|
Ну и какую же внешность вы себе придумаете для постоянного, так сказать, употребления? Как, по-вашему, должна выглядеть женщина-врач? Мать Деми, доктор Алтея Ленокс, взяла за образец величайшую из королев, Елизавету Английскую.
Консультация, естественно, велась на титанианском. По причине полной невозможности изложить на бумаге химическую беседу, я оставляю тут пробел; заполните его, если хотите, знаками трех ваших чувств – вкуса, обоняния и осязания. Задача не из простых – у титанианцев крайне сложная грамматика. Например: тактильное ощущение туго натянутой тетивы лука можно использовать как глагол для запаха лука – но только в том случае, если подлежащее фразы обладает едким вкусом.
За все эти три дня было произнесено единственное земное слово:
– Крольчиха.
Деми вернулась в Нью-Йорк совершенно потрясенная.

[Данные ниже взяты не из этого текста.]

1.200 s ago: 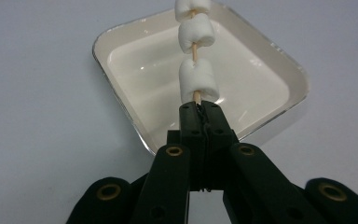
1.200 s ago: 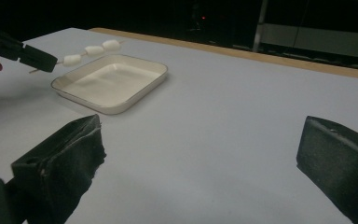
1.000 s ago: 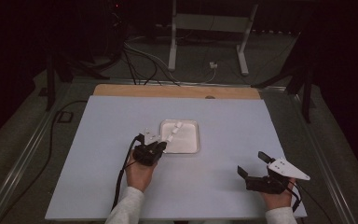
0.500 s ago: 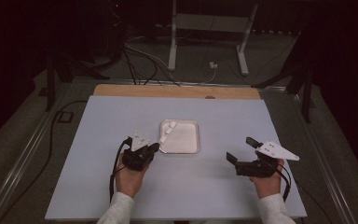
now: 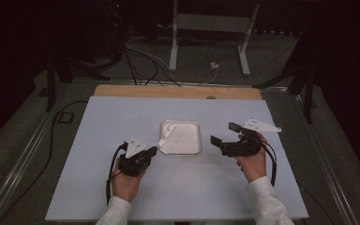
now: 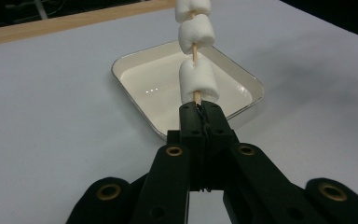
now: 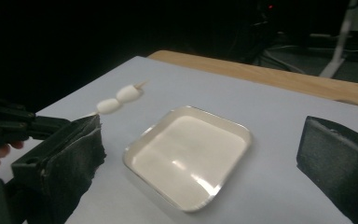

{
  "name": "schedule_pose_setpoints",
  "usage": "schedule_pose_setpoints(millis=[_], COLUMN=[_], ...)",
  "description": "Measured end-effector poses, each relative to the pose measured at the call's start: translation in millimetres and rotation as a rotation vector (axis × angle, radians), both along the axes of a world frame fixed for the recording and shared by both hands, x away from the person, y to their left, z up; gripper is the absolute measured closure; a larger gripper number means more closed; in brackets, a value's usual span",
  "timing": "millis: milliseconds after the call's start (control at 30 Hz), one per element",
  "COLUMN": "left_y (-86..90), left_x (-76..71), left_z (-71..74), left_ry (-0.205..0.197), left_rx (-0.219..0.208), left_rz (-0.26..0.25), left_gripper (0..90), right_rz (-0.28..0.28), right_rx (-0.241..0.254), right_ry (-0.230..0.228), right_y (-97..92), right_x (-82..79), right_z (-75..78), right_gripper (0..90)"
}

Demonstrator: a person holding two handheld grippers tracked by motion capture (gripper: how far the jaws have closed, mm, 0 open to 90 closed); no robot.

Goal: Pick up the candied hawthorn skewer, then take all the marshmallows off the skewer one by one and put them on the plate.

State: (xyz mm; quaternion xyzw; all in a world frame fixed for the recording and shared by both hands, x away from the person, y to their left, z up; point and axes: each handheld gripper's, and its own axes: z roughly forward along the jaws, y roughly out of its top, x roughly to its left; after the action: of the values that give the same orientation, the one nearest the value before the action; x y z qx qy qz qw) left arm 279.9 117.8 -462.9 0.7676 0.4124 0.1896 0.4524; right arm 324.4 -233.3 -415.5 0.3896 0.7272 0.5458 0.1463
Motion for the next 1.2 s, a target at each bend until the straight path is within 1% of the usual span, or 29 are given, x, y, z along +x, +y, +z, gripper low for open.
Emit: schedule_pose_setpoints(millis=[67,200,300,433,567,600,700,733,767,800,833,900,1033,1100,1167,1200], left_y=[0.5,2.4,3.1,2.6,0.9,0.5,-0.9,-1.3,-1.3,-1.7,-2.3,-4.2,-9.5,-11.1,-11.9,-12.2], left_x=[-1.3,-3.5,-4.6,-5.6,-7.4,-7.6,-8.5,-8.5,-8.8,-9.1,-9.3,-10.0,-12.0,-12.7,-13.2,-13.4], left_z=[0.6,2.3,3.1,3.9,5.5,6.1,6.9,7.1,7.2,7.4,7.7,8.6,10.1,10.8,11.1,11.2], left_ry=[-0.005,-0.016,-0.022,-0.029,-0.038,-0.039,-0.045,-0.046,-0.048,-0.050,-0.052,-0.056,-0.068,-0.072,-0.075,-0.077], left_rx=[0.002,-0.010,-0.013,-0.021,-0.022,-0.021,-0.023,-0.022,-0.025,-0.032,-0.034,-0.038,-0.041,-0.042,-0.045,-0.050], left_rz=[-0.001,-0.005,-0.005,-0.007,-0.010,-0.013,-0.016,-0.017,-0.016,-0.018,-0.023,-0.030,-0.050,-0.054,-0.056,-0.054], left_gripper=[90.0,90.0,90.0,90.0,90.0,90.0,90.0,90.0,90.0,90.0,90.0,90.0,90.0,90.0,90.0,90.0], right_rz=[0.013,0.039,0.052,0.074,0.092,0.095,0.109,0.116,0.134,0.134,0.143,0.155,0.163,0.165,0.167,0.172], right_rx=[0.002,0.018,0.047,0.052,0.086,0.093,0.127,0.144,0.177,0.177,0.188,0.193,0.209,0.221,0.236,0.238], right_ry=[0.004,0.025,0.047,0.062,0.091,0.098,0.127,0.138,0.175,0.175,0.194,0.229,0.284,0.322,0.355,0.361], right_y=[9.1,27.2,36.9,48.8,59.8,62.0,66.3,67.3,69.0,69.0,70.3,73.9,80.6,83.4,85.8,87.0], right_x=[2.5,8.7,14.1,21.1,27.3,28.4,32.9,34.2,36.8,36.8,38.2,40.5,44.3,46.7,48.5,49.2], right_z=[2.3,3.4,3.6,5.9,9.5,10.2,10.3,9.7,7.3,7.3,5.6,2.2,-2.2,-4.4,-6.9,-8.4], right_gripper=[0.5,0.5,0.5,0.5,0.7,3.8,8.0,11.7,16.2,16.2,18.4,23.5,38.0,45.3,50.5,52.1])
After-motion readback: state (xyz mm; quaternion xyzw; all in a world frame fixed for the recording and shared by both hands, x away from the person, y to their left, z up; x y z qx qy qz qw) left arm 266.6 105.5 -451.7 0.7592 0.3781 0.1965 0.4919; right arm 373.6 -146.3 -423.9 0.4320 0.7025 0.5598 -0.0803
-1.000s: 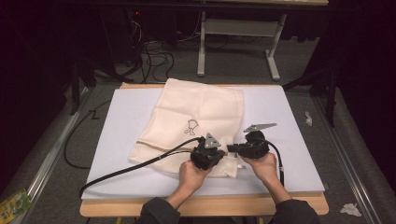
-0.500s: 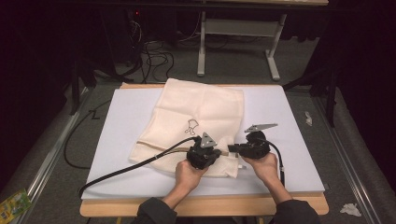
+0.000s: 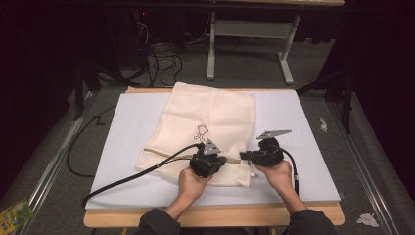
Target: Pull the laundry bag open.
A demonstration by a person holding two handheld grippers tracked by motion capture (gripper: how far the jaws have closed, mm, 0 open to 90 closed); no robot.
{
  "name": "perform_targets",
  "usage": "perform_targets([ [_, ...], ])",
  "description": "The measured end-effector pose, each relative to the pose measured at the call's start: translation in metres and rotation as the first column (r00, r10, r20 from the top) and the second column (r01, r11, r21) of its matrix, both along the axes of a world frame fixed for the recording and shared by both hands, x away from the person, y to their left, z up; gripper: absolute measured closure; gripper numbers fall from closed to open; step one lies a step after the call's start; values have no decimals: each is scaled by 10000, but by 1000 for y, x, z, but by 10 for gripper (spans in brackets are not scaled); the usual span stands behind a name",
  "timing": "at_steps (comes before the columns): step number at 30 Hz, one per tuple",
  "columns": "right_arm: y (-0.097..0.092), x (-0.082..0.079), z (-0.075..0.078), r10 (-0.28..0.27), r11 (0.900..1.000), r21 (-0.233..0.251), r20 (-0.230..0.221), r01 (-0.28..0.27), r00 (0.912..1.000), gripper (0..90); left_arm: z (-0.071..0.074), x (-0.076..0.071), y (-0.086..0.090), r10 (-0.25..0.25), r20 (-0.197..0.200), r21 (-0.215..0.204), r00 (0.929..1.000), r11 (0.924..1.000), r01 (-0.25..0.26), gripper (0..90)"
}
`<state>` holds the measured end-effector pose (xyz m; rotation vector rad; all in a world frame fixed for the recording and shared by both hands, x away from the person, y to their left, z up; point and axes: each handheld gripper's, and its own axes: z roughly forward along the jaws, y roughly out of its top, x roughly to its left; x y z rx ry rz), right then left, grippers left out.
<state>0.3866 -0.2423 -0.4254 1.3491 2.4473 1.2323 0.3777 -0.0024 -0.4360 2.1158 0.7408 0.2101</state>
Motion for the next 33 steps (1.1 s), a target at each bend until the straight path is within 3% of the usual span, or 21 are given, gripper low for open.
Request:
perform_targets([
  [19,0,0,0,-9,10000,-22,73,9,10000,881,3,0,11,185,169,32,9997,9998,-185,873],
  [33,-4,0,0,-162,9998,-75,81,163,9998,881,5,4,30,539,153,-63,9984,9985,-538,872],
])
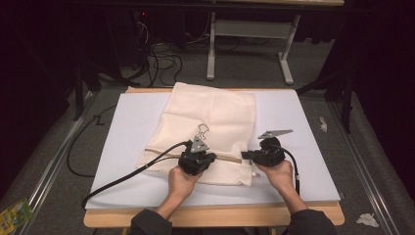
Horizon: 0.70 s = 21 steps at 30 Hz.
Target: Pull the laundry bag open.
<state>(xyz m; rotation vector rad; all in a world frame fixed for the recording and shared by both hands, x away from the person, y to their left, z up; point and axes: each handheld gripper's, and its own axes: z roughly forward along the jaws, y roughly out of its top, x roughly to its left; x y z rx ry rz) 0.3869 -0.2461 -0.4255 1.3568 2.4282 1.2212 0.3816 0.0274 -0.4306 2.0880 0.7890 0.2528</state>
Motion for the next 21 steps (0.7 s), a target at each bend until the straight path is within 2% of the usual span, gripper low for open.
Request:
perform_targets([
  [21,0,0,0,-25,10000,-83,-5,25,10000,882,3,1,12,208,73,-88,9998,9997,-207,872],
])
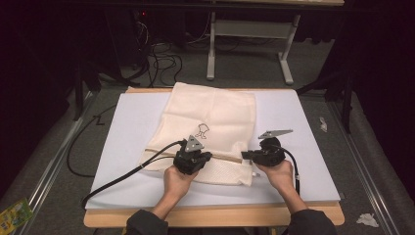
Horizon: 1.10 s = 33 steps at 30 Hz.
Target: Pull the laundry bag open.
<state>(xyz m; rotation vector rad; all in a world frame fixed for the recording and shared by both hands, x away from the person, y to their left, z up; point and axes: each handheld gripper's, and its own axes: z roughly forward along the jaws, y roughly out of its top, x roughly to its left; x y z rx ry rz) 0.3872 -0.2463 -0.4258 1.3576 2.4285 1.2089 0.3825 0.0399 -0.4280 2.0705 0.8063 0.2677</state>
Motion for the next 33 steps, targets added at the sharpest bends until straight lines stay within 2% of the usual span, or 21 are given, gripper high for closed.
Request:
perform_targets([
  [16,-1,0,0,18,10000,-48,-1,-18,10000,881,0,0,5,25,-8,-37,10000,10000,-25,872],
  [33,-3,0,-1,-57,9999,-150,-72,56,10000,881,1,0,15,262,8,-171,9997,9995,-262,872],
])
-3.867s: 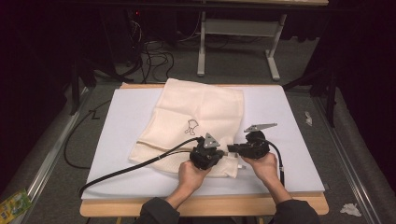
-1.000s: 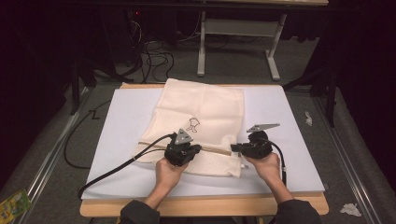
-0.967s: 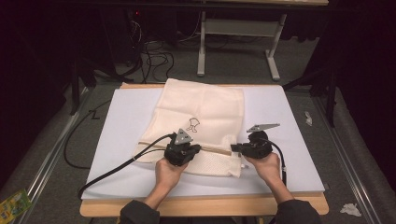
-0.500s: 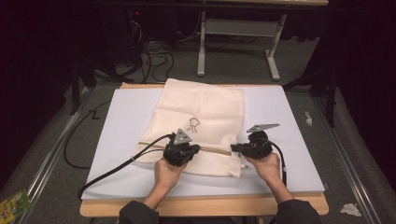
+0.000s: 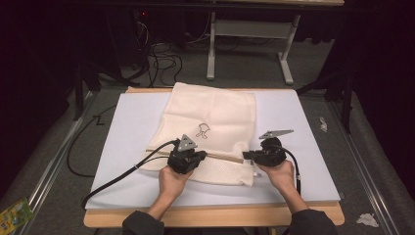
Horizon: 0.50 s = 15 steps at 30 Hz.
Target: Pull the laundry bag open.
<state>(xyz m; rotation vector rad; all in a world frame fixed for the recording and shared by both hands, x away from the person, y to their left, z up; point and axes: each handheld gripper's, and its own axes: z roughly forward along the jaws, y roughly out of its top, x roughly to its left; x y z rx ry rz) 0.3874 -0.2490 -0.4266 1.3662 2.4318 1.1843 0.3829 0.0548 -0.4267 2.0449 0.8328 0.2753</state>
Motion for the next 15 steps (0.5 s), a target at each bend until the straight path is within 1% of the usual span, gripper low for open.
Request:
perform_targets([
  [5,0,0,0,33,10000,33,19,-33,10000,881,1,0,2,-54,-3,-13,10000,10000,54,872],
  [7,0,0,0,28,10000,53,46,-28,10000,881,0,0,1,-28,28,-27,10000,10000,28,872],
  [11,-1,1,0,21,10000,94,-9,-21,10000,881,-1,0,0,48,-31,-103,10000,9999,-48,872],
  [14,-1,0,0,20,10000,53,8,-20,10000,881,0,1,1,75,-18,-44,10000,10000,-75,872],
  [15,-2,0,-1,3,9999,105,-14,-3,10000,881,0,1,2,88,-4,-54,10000,9999,-89,872],
])
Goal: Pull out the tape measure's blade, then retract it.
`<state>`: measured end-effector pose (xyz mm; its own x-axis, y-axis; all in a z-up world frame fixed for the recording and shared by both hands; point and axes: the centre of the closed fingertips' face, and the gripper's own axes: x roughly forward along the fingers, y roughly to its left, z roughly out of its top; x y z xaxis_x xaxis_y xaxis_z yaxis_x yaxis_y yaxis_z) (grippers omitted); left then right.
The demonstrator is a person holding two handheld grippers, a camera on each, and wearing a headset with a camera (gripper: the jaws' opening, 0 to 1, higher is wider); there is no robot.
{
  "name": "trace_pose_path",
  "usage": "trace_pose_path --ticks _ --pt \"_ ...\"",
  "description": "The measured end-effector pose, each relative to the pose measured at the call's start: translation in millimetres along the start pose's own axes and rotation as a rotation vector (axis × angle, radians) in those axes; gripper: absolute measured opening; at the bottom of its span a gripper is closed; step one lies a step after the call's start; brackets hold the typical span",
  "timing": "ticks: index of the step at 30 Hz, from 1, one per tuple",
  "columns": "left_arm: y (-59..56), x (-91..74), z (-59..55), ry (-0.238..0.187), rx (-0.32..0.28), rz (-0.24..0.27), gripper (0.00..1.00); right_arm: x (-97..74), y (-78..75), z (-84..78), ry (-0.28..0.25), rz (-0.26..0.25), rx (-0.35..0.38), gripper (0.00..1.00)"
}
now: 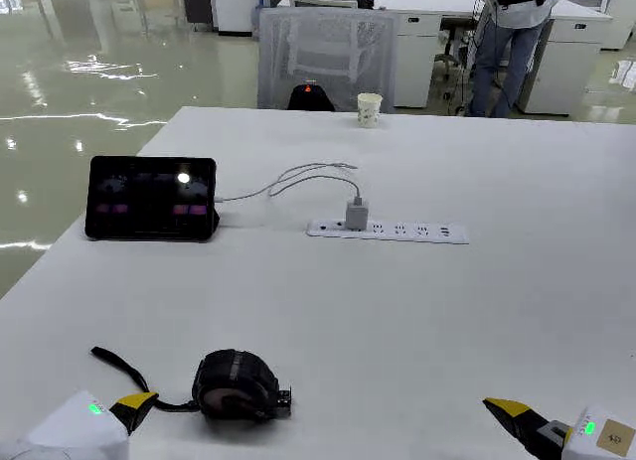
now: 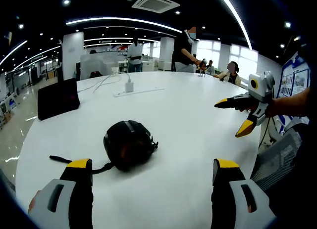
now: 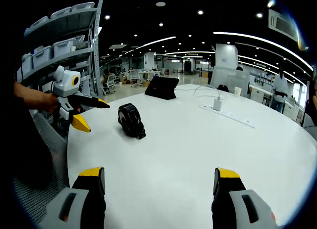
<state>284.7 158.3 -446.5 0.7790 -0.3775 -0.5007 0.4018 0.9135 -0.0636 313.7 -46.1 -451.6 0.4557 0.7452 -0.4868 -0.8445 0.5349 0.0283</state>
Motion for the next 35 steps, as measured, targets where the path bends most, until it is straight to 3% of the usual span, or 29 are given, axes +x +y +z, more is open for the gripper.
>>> trace_pose_path --ticks 16,35 --pt "-6.0 -3.7 2.3 -0.019 0.036 -0.005 0.99 -18.0 1.8 -10.0 -0.014 -0.036 0.028 0.98" --pt "-5.3 -8.1 -1.1 -0.014 0.062 -0.018 0.99 -19.0 3.6 -5.7 -0.033 -0.042 0.035 0.99"
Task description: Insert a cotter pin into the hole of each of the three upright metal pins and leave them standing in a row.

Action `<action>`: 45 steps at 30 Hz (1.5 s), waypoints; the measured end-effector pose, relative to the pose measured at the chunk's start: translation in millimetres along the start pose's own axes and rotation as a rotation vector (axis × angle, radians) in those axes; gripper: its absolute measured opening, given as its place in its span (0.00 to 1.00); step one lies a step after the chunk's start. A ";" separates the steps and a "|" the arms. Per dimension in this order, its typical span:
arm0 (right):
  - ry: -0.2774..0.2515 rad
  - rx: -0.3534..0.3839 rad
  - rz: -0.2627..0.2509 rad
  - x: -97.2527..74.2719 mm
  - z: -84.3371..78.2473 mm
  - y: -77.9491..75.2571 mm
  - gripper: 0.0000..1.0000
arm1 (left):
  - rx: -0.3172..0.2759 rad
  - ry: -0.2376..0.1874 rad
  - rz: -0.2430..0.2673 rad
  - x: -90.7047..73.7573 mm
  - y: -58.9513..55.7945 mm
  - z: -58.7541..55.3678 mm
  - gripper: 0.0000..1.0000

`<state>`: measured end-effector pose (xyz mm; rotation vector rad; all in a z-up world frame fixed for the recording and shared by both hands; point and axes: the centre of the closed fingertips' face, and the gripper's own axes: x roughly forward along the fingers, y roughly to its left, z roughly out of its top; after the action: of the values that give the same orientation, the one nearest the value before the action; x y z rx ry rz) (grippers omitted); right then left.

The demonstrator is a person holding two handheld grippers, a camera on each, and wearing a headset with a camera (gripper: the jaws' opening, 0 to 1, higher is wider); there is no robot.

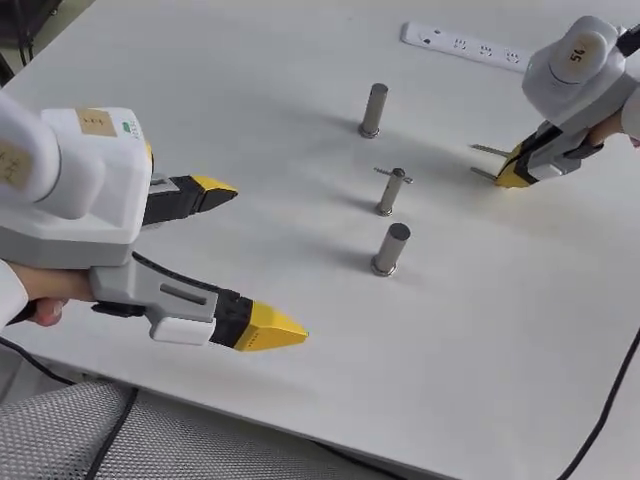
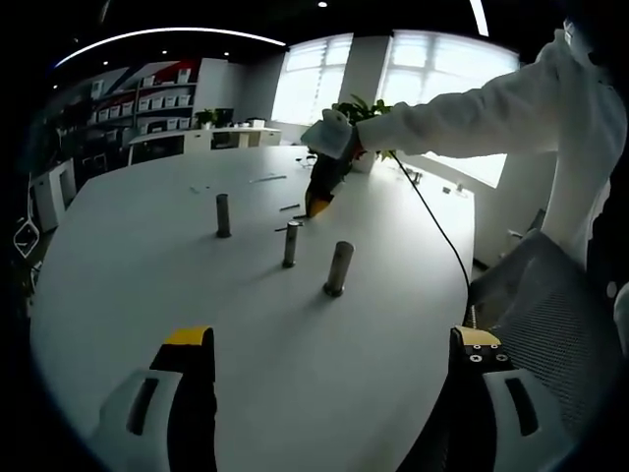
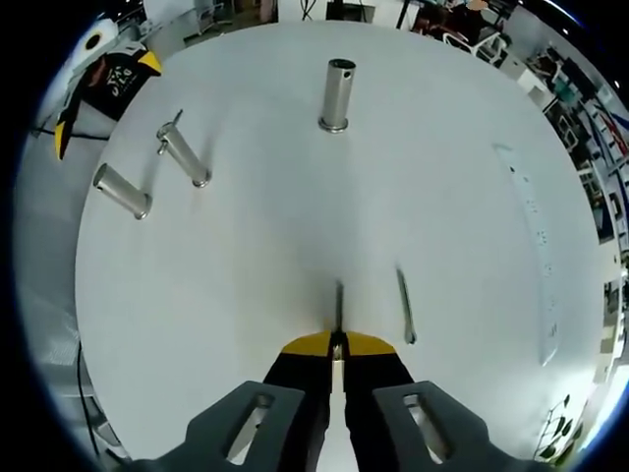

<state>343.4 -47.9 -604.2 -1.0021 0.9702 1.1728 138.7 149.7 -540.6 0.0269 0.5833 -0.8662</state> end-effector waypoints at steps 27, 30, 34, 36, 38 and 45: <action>-0.213 -0.084 -0.141 -64.5 29.9 30.6 0.00 | 0.003 -0.041 -0.014 5.5 -9.2 20.4 0.92; -0.275 -0.079 -0.173 -67.1 34.2 26.4 0.00 | 0.006 -0.065 -0.016 8.6 -12.1 29.5 0.91; -0.345 -0.079 -0.206 -81.7 44.3 50.5 0.00 | -0.029 -0.090 -0.026 16.6 -16.9 42.0 0.89; -0.379 -0.074 -0.215 -87.4 49.2 62.6 0.00 | -0.087 -0.065 -0.041 22.2 -20.6 41.9 0.92; -0.404 -0.079 -0.229 -92.0 52.9 74.2 0.00 | -0.096 -0.061 -0.048 25.9 -22.1 44.0 0.90; -0.502 -0.082 -0.227 -100.1 66.0 110.2 0.00 | -0.241 -0.056 -0.083 40.4 -28.7 57.2 0.69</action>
<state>226.4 1.3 -502.1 -0.7997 0.4033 1.1993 165.2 87.7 -506.2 -0.2412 0.6369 -0.8696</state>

Уинтер закончил эпическое повествование о приключениях на Ганимеде и осторожно снял со своей шеи пси-кошку, буквально зачарованную то ли им самим, то ли тембром его голоса, то ли надеждой на скорое появление у него пятен перед глазами. Пристроив загадочное животное себе на колени, он озабоченно оглядел Деми, несколько удивленный ее видом или, уж точнее, полным такового отсутствием.
После трех недель разлуки можно было надеяться на больший энтузиазм при первой встрече, можно было предположить даже, что младшая редакторша «Медиа» примет образ веселой, остроумной хозяйки дома, вроде знаменитой своей тезки мадам Жанны Франсуаз Жюли Аделаиды Рекамье (1770–1840), развлекавшей в знаменитом на весь Париж салоне сливки литературного и политического общества. Но Деми была как в воду опущенная. Она только задала несколько вопросов, да и то рассеянно, словно по обязанности.
– А доктор Йейл?
– Я оставил его у маори, своим регентом.
– Тебе нужно будет возвращаться?
– Не знаю. В будущем году – точно нужно, для очередной охоты.
– А ты… тебе и в правду пришлось съесть это сердце?
– Оба. Мои подданные совсем ошалели от восторга. Теперь я – дважды король маори и, ей-же-ей, искренне этим горжусь. Я честно заслужил такое звание.
(Он действительно заслужил, и действительно гордился и – самое, пожалуй, важное – даже перестал носить свои маскировочные очки.)
– А эта девочка? – поинтересовалась Деми. – Та, которую ты… ты ее видел потом?
– А-га! – понимающе воскликнул Роуг. – Вот оно, значит, что?
– Что – «значит что»?
– Почему ты такая хмурая. Нет, больше я ее не видел. Одесса Партридж не ошиблась – после коронации все эти заговорщики буквально испарились, словно их никогда и не было. – Роуг опустил из своего рассказа эпизод со сводными сестрами, ни к чему зря тревожить девушку. – Что касается этой сопливой террористки, то между нами, лапа, ничего не было, я только укусил ее за задницу, чтобы хорошенько запомнила. Так что не надо ревновать. Посмотри на меня, улыбнись, я же столько времени о тебе скучал. Виргинской девушке из хорошей семьи не идет такая кислая физиономия.
– Я не кислая, Роуг, просто я устала и не в настроении, а ты возбужден, торжествуешь. Прошу тебя, дорогой, иди домой, я хочу побыть одна.
– Ты никогда не говорила раньше «дорогой», только «милый». С чего бы это вдруг?
– Не придирайся, пожалуйста, мне это не нравится.
– В чем дело? Чего это ты такая дерганая?
– Никакая я не дерганая.
– И у тебя на лице в точности то же самое выражение, как тогда, в конторе, когда ты начала меня соблазнять, – перепуганное, но полное решимости.